**Task prompt:**
Write out the stretch of lines below that begins at the line with "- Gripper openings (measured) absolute" and ends at the line with "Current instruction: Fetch", including both, exactly as given and nothing more.

**Items from a dataset:**

-----

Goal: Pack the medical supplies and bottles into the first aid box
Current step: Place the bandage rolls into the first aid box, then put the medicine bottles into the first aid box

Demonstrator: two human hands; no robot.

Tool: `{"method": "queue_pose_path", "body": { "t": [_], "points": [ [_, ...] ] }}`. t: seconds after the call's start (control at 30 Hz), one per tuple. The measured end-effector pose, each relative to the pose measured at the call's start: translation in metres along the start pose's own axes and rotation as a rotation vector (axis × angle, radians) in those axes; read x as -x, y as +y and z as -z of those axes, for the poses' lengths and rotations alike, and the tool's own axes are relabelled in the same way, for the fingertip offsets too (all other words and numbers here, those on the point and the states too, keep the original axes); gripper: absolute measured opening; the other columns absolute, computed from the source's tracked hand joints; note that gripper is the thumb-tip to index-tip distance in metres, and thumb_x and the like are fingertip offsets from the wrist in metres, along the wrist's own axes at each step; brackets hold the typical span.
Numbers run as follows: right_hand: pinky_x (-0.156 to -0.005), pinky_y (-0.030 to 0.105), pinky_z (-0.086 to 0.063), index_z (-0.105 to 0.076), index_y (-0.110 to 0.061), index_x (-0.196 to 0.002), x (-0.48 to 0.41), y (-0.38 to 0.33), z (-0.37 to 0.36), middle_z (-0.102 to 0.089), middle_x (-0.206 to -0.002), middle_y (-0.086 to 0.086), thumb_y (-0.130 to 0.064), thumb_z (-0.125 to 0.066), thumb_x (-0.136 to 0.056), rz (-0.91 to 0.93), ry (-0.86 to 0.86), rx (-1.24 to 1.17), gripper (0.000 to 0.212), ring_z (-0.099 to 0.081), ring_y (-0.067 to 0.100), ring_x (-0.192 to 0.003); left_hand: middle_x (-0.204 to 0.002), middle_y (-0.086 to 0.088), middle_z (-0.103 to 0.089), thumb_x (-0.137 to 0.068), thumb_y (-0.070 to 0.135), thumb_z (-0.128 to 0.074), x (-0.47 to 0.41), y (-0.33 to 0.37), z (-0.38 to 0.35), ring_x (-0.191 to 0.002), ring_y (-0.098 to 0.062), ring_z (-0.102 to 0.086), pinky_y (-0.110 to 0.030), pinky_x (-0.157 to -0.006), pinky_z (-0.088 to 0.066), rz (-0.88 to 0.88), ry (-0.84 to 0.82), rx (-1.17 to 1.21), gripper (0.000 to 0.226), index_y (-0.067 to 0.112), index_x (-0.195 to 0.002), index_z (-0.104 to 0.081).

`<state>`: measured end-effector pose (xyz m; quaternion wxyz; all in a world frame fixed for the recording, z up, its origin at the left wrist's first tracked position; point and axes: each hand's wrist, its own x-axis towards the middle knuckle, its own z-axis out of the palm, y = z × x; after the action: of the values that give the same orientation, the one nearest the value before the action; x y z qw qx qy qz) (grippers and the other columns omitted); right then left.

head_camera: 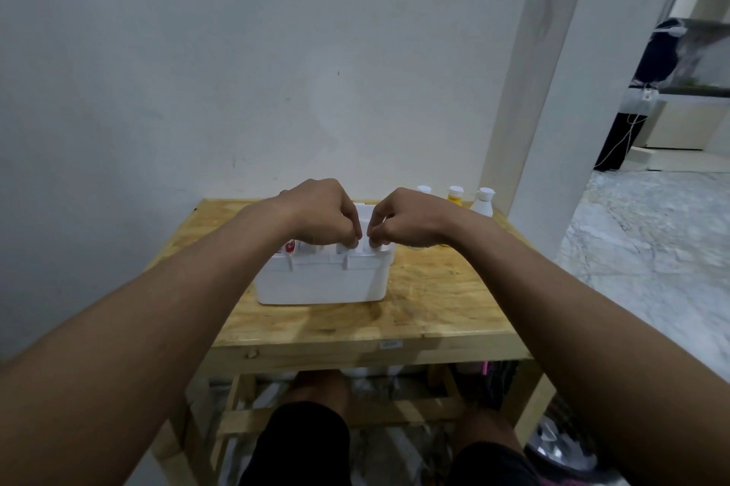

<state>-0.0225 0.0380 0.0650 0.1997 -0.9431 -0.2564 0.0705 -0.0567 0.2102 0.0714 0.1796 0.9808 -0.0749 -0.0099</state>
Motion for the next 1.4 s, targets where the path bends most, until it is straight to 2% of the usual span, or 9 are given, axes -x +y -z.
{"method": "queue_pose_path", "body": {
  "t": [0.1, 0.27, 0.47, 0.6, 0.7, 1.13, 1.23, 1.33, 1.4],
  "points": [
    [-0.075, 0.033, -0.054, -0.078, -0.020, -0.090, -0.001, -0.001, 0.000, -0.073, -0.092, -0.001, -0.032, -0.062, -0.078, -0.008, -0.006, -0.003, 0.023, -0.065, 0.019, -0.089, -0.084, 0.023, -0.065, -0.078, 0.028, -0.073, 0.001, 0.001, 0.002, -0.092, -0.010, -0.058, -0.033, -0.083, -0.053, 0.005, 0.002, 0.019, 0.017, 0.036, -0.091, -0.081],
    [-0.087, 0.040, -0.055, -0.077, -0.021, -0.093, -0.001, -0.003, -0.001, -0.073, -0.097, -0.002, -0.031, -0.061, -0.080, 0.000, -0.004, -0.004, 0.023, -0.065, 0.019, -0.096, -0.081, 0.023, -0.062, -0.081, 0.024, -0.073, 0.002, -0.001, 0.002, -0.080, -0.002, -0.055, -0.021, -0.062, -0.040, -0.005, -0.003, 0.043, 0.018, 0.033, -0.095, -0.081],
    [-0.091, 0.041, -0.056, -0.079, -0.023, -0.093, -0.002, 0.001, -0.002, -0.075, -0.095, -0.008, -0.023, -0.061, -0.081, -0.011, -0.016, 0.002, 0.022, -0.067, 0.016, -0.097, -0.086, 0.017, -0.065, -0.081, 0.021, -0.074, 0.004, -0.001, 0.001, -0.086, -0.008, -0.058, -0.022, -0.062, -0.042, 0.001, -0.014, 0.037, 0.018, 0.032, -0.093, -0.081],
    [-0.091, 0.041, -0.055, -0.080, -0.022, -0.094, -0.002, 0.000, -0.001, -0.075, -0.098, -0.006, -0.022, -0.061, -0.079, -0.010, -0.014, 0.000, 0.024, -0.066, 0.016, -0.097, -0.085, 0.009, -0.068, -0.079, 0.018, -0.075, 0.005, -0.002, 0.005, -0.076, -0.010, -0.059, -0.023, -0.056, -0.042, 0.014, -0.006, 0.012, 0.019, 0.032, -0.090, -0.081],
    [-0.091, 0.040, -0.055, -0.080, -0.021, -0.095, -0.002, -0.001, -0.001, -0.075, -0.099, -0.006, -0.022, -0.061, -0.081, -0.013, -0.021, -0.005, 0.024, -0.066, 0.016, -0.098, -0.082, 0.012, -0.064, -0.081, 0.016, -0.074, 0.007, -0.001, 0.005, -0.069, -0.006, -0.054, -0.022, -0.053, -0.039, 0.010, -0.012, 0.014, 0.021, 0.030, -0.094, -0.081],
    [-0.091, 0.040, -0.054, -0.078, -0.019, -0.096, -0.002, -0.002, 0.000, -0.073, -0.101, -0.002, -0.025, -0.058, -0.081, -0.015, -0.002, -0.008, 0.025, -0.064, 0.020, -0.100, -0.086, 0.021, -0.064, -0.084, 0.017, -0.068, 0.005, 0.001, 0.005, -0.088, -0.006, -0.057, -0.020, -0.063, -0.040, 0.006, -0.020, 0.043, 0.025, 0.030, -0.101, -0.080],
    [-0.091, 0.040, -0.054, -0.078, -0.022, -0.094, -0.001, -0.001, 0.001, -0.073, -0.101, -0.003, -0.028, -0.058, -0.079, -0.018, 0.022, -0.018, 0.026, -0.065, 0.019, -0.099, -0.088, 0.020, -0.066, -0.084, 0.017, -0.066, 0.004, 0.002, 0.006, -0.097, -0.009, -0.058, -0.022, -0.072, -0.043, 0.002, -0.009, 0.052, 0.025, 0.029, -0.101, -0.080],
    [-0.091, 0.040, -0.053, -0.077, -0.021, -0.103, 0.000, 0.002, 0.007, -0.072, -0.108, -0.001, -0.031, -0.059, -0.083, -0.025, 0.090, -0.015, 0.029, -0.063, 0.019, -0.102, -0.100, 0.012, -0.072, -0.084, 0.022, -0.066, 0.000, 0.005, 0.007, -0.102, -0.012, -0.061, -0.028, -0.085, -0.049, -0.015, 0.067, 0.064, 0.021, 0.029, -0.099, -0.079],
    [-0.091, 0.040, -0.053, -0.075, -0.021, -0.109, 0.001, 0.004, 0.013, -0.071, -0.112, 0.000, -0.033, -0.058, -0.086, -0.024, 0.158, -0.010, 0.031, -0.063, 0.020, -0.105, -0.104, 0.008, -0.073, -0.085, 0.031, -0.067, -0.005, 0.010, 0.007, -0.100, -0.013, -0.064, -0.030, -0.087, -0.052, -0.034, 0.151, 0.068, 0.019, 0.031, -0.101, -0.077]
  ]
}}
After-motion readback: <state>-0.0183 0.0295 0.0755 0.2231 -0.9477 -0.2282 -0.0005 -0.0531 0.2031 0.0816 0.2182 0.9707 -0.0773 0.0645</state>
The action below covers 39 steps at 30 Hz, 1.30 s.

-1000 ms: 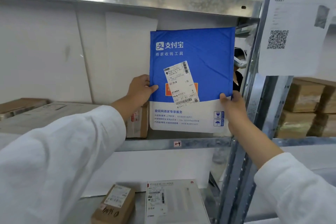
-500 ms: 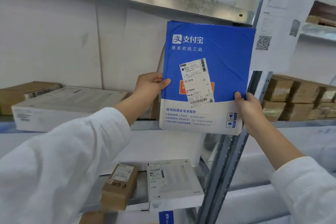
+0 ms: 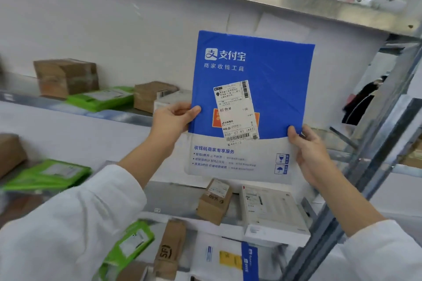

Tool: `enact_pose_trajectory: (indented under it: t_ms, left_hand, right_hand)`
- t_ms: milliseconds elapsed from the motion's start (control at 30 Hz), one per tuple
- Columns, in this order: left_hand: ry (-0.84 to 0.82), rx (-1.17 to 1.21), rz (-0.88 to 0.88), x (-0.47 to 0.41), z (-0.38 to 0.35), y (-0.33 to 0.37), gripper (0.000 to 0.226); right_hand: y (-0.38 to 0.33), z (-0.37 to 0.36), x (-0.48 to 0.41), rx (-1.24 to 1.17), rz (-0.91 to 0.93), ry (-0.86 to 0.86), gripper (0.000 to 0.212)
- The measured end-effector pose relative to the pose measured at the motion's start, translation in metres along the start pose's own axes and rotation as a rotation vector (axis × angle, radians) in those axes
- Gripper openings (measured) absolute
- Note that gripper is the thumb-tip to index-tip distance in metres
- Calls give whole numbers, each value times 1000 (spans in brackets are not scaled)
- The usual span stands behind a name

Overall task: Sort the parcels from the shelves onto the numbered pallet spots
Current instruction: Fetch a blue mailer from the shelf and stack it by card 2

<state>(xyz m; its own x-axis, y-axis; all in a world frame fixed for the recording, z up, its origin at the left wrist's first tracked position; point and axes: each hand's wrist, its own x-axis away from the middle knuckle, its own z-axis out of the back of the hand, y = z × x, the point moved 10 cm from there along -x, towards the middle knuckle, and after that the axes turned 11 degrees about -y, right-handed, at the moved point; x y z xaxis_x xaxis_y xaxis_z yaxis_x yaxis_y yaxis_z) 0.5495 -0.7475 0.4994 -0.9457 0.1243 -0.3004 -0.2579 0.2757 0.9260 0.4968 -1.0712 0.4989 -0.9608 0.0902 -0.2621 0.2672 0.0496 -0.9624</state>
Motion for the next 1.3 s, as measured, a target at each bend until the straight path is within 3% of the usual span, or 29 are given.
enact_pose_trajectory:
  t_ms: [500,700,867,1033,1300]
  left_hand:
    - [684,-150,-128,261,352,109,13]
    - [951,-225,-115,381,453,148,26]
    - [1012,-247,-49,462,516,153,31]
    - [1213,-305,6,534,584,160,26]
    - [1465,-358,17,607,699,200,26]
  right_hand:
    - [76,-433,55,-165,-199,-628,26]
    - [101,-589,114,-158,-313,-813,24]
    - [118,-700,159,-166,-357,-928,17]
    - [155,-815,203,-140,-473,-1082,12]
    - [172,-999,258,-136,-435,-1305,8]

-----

**Response below:**
- Gripper openings (measured) absolute
- Note that gripper is the thumb-tip to index-tip distance in metres
- Calls give whole numbers, each value times 1000 (spans in brackets are not scaled)
- The usual span stands behind a name

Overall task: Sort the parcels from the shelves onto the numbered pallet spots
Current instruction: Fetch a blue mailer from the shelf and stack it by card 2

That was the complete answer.